Scharf kritisierte Beck das russische Justizwesen, das der "politischen Nutzbarmachung durch die Nomenklatura ausgeliefert" sei. "Diese Nomenklatura ist nicht mehr eine kommunistische Partei mit einem übermächtigen ZK, sondern das Netzwerk aus Ex-KGB-Genossen, Beamten und Geschäftsleuten, die das Land und seine Menschen gemeinsam ausplündern."
Zur Rolle Putins sagte Beck: "Putin ist dabei der Schlussstein des Systems, der Pate quasi." Beck hatte sich in den vergangenen Jahren für die Freilassung Chodorkowskis eingesetzt. Am Samstag traf sie ihn erstmals persönlich. Gleichzeitig forderte sie den Westen auf, Russland wegen seiner Menschenrechtspolitik stärker unter Druck zu setzen: "Die Herren im Kreml sind keine politischen Sensibelchen, denen man nichts zumuten darf."
Snowden will keinen Asyl-Tauschhandel
Nach der Erteilung eines Visums an Chodorkowski bekräftigte unterdessen die Linkspartei ihre Forderung, dass Deutschland auch den Ex-US-Geheimdienstmitarbeiter Edward Snowden aufnehmen soll. Deutschland sei jetzt effektiv Exilland für Chodorkowski geworden, sagte der Linke-Vorsitzende Bernd Riexinger der "Passauer Neuen Presse". "Lösungen finden sich also, wenn man nur will." Snowden habe so viel für Deutschland geleistet, dass die Bundesregierung die vorhandenen rechtlichen Spielräume ausnutzen sollte.
Snowden hatte mit seinen Enthüllungen die NSA-Geheimdienstaffäre ins Rollen gebracht. Er wird von der US-Justiz per Haftbefehl gesucht und bekam von Russland im August für ein Jahr politisches Asyl gewährt. Sein genauer Aufenthaltsort ist unbekannt. Die alte schwarz-gelbe Bundesregierung hatte sich geweigert, ihm Asyl zu gewähren.

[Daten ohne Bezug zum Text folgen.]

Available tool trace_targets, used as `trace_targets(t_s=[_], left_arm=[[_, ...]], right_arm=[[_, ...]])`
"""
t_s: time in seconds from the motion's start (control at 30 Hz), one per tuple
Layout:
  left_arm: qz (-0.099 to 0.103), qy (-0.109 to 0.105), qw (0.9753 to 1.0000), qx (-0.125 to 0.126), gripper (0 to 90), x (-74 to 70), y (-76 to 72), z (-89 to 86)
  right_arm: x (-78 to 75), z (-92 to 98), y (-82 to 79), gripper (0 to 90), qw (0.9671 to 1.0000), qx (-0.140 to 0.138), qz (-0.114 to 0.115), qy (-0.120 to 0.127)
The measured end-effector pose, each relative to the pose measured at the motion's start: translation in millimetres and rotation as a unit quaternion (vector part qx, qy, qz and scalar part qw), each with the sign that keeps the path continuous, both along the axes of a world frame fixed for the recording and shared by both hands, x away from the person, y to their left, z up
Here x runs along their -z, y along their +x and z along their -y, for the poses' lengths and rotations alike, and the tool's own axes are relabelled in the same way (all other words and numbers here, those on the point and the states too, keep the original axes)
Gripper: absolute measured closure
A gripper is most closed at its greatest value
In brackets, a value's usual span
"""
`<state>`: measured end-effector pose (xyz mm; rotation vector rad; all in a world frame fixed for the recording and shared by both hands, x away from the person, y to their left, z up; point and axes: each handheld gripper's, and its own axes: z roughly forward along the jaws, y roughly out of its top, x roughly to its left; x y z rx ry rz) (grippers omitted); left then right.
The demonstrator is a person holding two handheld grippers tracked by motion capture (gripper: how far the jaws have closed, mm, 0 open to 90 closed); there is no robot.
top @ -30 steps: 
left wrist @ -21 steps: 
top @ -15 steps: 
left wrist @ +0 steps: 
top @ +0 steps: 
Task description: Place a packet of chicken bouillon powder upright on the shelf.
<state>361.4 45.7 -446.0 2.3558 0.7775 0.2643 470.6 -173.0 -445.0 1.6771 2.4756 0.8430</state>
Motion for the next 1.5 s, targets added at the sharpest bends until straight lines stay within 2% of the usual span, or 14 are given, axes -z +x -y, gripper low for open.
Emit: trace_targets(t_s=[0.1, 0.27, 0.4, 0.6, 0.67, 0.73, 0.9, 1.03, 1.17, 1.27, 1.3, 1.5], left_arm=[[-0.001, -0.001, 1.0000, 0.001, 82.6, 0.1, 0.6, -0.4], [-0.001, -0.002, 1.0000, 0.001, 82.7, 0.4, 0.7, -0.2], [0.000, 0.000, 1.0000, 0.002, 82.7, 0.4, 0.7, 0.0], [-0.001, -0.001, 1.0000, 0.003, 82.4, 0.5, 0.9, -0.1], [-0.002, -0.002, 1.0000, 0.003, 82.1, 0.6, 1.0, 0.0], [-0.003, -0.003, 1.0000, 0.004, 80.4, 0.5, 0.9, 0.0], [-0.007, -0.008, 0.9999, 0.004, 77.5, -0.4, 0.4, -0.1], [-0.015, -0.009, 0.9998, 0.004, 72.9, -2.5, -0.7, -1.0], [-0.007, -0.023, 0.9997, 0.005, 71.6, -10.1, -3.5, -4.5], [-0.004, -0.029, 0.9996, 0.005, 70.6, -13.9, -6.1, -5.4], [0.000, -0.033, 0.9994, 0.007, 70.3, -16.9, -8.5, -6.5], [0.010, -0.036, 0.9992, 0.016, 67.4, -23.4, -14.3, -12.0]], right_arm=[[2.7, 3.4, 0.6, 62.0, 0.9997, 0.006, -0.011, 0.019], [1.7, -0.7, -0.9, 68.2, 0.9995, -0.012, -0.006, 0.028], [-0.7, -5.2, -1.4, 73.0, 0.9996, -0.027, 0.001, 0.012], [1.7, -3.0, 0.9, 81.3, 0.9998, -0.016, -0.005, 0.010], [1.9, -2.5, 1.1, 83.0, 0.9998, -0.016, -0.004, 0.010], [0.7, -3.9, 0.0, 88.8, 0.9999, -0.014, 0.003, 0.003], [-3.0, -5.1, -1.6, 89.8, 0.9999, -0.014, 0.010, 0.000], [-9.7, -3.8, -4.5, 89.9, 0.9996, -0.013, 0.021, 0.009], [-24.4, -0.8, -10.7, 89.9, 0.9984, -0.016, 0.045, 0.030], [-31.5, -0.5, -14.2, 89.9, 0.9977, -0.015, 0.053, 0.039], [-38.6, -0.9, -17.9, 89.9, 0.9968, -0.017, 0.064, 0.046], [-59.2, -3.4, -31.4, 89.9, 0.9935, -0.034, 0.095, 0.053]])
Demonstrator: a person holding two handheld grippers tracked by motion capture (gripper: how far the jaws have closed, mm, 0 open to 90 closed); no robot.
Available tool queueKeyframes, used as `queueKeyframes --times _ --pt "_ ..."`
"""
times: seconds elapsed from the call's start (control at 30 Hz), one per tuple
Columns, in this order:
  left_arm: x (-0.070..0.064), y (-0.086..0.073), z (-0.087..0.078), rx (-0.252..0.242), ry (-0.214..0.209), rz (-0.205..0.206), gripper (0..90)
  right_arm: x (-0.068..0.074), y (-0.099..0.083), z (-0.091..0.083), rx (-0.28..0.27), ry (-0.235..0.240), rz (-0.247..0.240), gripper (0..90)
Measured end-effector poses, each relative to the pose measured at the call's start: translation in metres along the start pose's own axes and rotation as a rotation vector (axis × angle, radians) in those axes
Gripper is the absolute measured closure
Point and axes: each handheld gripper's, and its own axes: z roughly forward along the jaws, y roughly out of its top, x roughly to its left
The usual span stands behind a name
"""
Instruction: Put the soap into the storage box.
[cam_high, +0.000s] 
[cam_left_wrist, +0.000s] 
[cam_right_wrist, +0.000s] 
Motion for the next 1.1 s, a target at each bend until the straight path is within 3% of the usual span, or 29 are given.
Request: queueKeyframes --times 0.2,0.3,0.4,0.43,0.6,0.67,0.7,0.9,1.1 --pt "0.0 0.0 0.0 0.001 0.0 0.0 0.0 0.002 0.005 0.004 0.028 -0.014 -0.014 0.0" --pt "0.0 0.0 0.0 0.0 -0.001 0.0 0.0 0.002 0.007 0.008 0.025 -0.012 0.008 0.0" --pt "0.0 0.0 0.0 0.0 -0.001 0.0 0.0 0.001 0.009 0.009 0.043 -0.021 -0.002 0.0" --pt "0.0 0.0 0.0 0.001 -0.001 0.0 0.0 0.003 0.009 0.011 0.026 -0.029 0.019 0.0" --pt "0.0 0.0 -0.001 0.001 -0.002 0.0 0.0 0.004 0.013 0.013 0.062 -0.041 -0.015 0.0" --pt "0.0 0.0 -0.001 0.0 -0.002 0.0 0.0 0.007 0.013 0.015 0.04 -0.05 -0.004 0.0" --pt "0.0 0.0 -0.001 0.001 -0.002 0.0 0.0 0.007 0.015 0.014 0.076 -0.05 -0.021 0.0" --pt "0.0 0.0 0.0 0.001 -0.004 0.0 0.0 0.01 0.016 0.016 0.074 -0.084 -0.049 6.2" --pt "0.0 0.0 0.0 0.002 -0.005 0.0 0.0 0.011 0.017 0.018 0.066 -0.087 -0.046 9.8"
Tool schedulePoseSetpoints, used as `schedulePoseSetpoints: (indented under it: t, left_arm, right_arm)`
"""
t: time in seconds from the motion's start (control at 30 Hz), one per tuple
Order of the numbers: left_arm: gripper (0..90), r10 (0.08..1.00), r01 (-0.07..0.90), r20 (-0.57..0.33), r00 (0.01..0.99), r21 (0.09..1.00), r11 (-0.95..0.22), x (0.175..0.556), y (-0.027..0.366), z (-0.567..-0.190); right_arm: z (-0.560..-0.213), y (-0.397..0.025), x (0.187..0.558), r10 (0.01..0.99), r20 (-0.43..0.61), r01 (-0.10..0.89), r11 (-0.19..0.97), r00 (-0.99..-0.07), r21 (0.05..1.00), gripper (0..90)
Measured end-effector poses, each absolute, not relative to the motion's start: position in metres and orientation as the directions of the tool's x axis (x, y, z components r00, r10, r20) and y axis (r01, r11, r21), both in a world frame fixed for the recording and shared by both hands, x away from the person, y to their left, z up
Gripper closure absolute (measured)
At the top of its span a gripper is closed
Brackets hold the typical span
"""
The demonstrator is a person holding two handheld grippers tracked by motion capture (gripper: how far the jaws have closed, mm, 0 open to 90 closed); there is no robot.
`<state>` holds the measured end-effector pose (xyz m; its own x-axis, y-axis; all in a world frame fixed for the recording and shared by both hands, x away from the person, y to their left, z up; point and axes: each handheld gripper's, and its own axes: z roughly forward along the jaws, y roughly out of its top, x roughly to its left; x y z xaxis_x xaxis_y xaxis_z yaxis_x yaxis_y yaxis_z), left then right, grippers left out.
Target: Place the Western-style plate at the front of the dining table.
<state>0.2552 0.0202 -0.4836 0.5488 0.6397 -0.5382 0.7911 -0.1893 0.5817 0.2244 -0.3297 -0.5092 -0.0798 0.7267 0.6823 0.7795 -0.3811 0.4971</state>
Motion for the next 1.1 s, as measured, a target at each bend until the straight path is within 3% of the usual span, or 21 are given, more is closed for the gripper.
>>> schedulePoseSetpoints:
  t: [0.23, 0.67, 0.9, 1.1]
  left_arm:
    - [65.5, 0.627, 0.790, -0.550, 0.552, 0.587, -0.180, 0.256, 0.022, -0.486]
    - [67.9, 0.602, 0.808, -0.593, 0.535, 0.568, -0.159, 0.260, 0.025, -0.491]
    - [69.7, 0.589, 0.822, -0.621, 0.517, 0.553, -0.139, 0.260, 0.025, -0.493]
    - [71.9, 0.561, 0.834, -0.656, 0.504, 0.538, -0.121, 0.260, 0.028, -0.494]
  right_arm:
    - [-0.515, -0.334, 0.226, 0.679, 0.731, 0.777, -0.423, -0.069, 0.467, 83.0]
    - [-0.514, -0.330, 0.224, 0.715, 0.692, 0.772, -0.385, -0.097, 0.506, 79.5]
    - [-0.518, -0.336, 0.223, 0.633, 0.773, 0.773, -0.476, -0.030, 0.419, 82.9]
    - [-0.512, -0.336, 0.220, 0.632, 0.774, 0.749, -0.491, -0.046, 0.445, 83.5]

Snowden selbst will sich derweil einem Medienbericht zufolge auf keinen Asyl-Tauschhandel einlassen. Er werde niemals Informationen für die Aufnahme in einem Land hergeben, zitierte der brasilianische Fernsehsender "O Globo" aus einem schriftlich mit Snowden geführten Interview. Asyl müsse aus rein humanitären Gründen gewährt werden, wird Snowden weiter zitiert. Falls Brasilien ihm ein solches anbiete, dann werde er es annehmen. "Wenn die brasilianische Regierung die Menschenrechte verteidigen will, wird es mir eine Ehre sein, daran teilzunehmen", so Snowden. Die Auswirkungen seiner Enthüllungen bezeichnete er als "ermutigend".
Snowden hatte vergangene Woche in einem von der Zeitung "Folha de São Paulo" veröffentlichten Brief angeboten, Brasilien bei der Aufklärung der US-Spähaktivitäten zu unterstützen. Zu den Zielen des US-Dienstes NSA gehörte neben Bundeskanzlerin Angela Merkel auch Brasiliens Präsidentin Dilma Rousseff.